# [RECORDED INFORMATION]

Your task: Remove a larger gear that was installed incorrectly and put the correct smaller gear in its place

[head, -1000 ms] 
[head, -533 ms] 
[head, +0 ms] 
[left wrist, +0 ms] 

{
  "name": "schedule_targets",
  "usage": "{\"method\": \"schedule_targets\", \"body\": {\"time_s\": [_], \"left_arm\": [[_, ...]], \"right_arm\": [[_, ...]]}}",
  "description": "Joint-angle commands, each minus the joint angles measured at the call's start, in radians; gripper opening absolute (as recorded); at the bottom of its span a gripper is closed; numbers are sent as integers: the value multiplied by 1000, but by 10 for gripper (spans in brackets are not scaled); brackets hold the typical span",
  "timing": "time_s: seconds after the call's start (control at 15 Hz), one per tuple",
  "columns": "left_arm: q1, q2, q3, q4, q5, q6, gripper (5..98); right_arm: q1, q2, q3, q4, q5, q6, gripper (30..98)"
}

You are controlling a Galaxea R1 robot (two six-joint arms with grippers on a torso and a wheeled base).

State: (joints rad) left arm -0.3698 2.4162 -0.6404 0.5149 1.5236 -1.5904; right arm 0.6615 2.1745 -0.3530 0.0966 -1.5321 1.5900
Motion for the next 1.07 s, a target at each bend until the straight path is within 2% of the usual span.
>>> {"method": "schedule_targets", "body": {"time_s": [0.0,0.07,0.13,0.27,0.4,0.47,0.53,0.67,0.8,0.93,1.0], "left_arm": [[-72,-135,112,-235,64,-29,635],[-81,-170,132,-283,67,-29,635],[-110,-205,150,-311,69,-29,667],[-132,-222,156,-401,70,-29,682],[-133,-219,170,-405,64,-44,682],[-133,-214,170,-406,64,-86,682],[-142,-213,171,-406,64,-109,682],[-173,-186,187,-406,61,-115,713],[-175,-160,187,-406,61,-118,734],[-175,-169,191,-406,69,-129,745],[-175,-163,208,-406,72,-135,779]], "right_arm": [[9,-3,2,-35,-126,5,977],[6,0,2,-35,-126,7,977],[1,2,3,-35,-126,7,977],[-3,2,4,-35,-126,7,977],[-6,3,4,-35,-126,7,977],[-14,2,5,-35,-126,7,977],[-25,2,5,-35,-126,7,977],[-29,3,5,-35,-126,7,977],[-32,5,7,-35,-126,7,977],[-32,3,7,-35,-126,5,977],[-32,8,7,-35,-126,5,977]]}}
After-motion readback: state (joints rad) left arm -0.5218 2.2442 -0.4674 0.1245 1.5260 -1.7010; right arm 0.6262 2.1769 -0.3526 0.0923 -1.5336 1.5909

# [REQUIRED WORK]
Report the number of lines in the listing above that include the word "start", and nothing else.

# [SOLUTION TO THIS PROBLEM]
2